Force Measurement Techniques
Researchers have developed various methods to study the aerodynamic forces acting on birds in flight:
Wind Tunnels
Scale models of wings and frozen bird specimens can be mounted in wind tunnels to directly measure lift, drag and side forces using load cells.
Particle Image Velocimetry
High speed cameras and lasers are used to visualize airflow patterns around flapping wings and calculate forces based on measured velocities.

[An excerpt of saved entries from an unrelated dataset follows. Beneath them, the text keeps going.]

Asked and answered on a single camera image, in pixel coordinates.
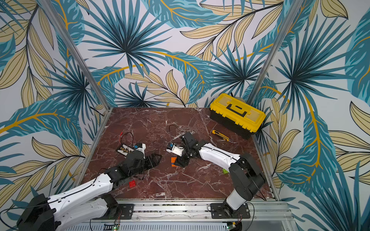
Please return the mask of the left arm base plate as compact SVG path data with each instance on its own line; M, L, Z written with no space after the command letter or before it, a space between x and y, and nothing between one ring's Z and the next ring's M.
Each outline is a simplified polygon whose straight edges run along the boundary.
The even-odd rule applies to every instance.
M134 204L117 204L108 208L107 212L94 220L130 220L132 219Z

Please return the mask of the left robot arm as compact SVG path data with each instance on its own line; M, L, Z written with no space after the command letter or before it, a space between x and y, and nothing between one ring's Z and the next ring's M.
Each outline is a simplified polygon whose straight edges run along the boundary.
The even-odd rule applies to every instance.
M110 194L130 179L160 164L162 156L135 150L120 164L110 167L93 180L69 191L34 197L17 221L20 231L63 231L95 218L114 218L118 202Z

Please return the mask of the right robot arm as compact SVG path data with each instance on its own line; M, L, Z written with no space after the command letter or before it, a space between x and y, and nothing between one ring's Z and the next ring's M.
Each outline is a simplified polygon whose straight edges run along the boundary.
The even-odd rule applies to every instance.
M259 165L250 154L233 154L208 141L198 141L187 132L180 137L182 145L167 144L166 151L177 155L175 166L186 167L191 158L209 161L225 169L233 182L234 190L221 204L224 213L231 217L246 202L260 192L267 180Z

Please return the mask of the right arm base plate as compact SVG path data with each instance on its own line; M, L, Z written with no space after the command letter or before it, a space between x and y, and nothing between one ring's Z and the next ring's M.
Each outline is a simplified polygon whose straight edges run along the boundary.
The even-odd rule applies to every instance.
M250 218L250 211L246 204L241 205L237 210L233 210L226 203L210 204L212 219L245 219Z

Computational Fluid Dynamics
Computer simulations solve the Navier-Stokes equations governing airflow to predict aerodynamic forces for different wing geometries and kinematics.
Onboard Sensors
Custom sensor packages can be mounted on birds to record flap motions and airflow measurements to estimate forces during free flight.
Role of Wings
Bird wings play a crucial role in flight by generating the required aerodynamic forces. Their shape, size, motion and orientation determine the magnitudes of lift, thrust, drag and side forces. Different types of wings have evolved for specialized flight abilities:
- Long, pointed – Efficient long distance flight
- Short, broad – Powerful takeoff and landing
- Slotted wing tips – Reduce induced drag from wingtip vortices
- Stretchy wing skin – Passively deforms to optimal shape during flapping
Wing muscles must also provide sufficient power to sustain flapping motions. Optimizing the design of wings and their control is critical to producing the necessary balance of forces for different modes of flight.
Conclusions
In summary, the four primary forces acting on a bird in flight are:
- Weight – Downward pull of gravity
- Lift – Upward force produced by wings
- Thrust – Forward force generated by flapping wings
- Drag – Rearward resistance from air
Additionally, side forces arise during turns and wind gusts. The complex interplay and variations of these forces allow birds to takeoff, land, soar, glide, maneuver and fly in a myriad of styles. Aerodynamic force generation dependent on wings lies at the heart of their remarkable flight abilities.